Research has found that regular physical activity appears as effective as psychotherapy for treating mild to moderate depression. Therapists also report that patients who exercise regularly simply feel better and are less likely to overeat or abuse alcohol and drugs.

Exercise can reduce anxiety. Many studies have come to this conclusion. People who exercise report feeling less stressed or nervous. Even five minutes of aerobic exercise (exercise which requires oxygen, such as a step class, swimming, walking) can stimulate anti-anxiety effects.

Exercising can improve the way you perceive your physical condition, athletic abilities and body image. Enhanced self-esteem is another benefit.

Last, but not least, exercise brings you into contact with other people in a non-clinical, positive environment. For the length of your walk or workout or aqua-fit class, you engage with people who share your interest in that activity.

Feel the Rush

We may not realize what caused it, but most of us have felt it. Whether we’re engaged in a leisurely swim or an adrenaline-charged rock climb, there is that moment when suddenly pain or discomfort drops away and we are filled with a sense of euphoria.

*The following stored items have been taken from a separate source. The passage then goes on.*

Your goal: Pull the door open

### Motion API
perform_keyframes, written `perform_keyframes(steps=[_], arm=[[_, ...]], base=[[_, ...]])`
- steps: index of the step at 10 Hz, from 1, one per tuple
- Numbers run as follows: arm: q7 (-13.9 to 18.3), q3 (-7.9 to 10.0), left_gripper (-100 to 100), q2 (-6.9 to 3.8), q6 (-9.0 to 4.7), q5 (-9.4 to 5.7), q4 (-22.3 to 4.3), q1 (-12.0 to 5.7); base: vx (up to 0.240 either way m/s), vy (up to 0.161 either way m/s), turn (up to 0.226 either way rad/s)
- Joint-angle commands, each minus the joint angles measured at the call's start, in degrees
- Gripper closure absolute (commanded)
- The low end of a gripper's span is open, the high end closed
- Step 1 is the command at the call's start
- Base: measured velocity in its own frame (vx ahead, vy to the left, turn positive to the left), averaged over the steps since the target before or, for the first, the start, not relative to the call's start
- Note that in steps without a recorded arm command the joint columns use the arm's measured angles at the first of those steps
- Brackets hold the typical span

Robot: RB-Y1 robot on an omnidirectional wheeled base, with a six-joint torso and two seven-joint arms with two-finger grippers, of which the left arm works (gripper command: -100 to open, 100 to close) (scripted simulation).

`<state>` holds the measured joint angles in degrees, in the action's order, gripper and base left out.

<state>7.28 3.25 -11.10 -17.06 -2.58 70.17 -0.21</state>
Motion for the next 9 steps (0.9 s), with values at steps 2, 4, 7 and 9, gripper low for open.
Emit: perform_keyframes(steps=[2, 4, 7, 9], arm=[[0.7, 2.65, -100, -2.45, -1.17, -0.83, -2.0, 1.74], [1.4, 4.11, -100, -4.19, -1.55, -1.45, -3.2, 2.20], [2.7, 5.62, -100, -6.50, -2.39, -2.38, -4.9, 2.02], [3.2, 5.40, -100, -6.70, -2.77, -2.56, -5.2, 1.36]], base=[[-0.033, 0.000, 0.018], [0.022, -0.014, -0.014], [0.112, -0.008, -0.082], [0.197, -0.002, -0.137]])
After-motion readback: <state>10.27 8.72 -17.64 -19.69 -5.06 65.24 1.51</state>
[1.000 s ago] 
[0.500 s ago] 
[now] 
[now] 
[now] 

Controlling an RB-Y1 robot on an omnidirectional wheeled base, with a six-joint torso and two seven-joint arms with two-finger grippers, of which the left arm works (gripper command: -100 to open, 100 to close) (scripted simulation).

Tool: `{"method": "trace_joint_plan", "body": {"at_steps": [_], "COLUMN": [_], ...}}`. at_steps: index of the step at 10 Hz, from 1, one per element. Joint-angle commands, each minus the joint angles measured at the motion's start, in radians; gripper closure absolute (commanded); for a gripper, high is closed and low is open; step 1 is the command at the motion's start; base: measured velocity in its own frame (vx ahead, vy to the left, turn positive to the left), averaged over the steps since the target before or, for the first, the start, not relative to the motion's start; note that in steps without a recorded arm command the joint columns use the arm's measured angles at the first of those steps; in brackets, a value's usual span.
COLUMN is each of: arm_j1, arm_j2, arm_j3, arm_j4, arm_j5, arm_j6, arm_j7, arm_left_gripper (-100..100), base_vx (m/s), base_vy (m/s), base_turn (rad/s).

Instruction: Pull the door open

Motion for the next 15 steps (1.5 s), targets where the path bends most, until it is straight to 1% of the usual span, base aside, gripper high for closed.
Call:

We have endorphins to thank for these moments of bliss. Endorphins are chemicals produced in the brain, which bind to neuro-receptors to give relief from pain.

Endorphin release varies from person to person; some people will feel an endorphin rush, or second wind, after jogging for 10 minutes. Others will jog for half an hour before their second wind kicks in.

You don’t have to exercise vigorously to stimulate endorphin release: meditation, acupuncture, massage therapy, even eating spicy food or breathing deeply – these all cause your body to produce endorphins naturally.